## Required work:
Only the lines with "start" in them need to be copied from the listing.
Given information below:
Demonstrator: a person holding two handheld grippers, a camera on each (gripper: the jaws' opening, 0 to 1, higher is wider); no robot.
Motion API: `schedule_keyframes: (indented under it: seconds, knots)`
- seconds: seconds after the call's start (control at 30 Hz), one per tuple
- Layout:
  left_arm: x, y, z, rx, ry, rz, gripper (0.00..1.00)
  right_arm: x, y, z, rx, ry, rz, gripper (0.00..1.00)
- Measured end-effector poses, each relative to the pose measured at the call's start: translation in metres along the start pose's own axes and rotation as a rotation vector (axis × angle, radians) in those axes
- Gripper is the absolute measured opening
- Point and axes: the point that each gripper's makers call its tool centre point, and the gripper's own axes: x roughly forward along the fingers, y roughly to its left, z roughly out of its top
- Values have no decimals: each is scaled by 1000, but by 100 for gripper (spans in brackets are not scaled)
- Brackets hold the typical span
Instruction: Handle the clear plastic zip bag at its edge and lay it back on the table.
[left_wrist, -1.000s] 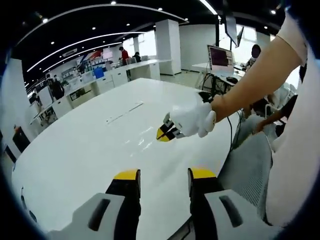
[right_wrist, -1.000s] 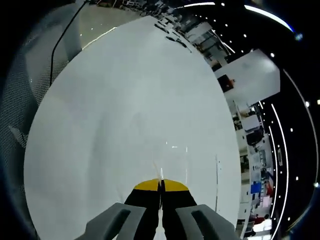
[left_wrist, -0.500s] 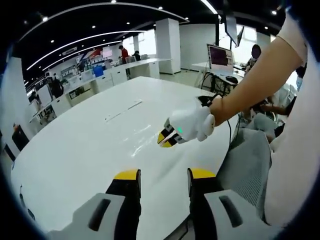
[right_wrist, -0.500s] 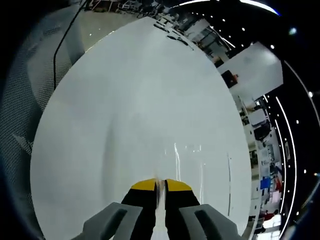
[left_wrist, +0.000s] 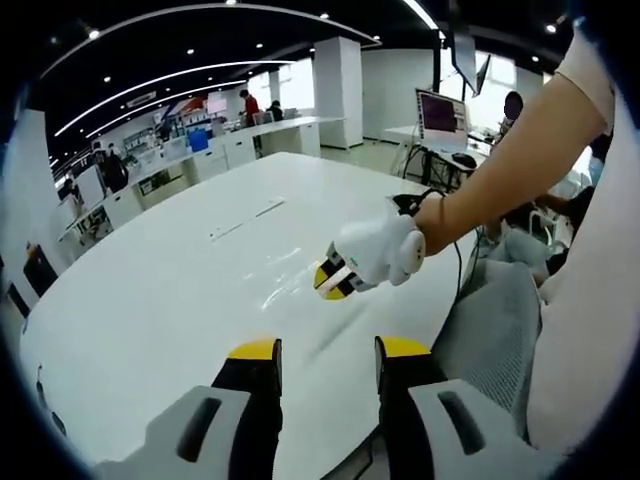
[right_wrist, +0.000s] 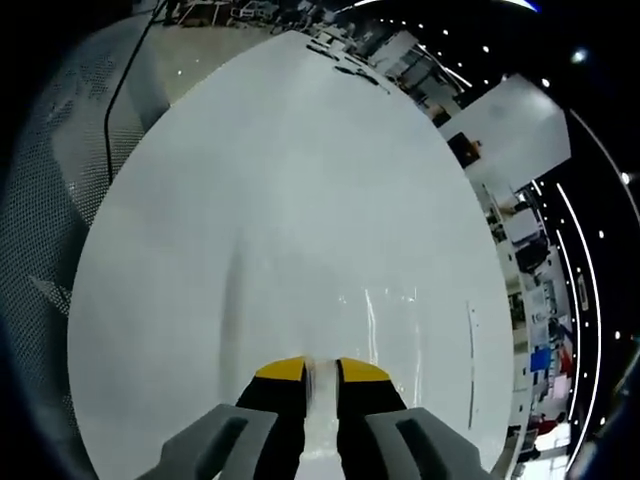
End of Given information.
## Output for this exercise:
- seconds: seconds after the call's start (control at 30 Hz), one per tuple
- Measured end-effector poses, each relative to the pose measured at the call's start: translation in metres along the start pose's own axes and rotation as a rotation vector (axis × angle, radians) in those axes

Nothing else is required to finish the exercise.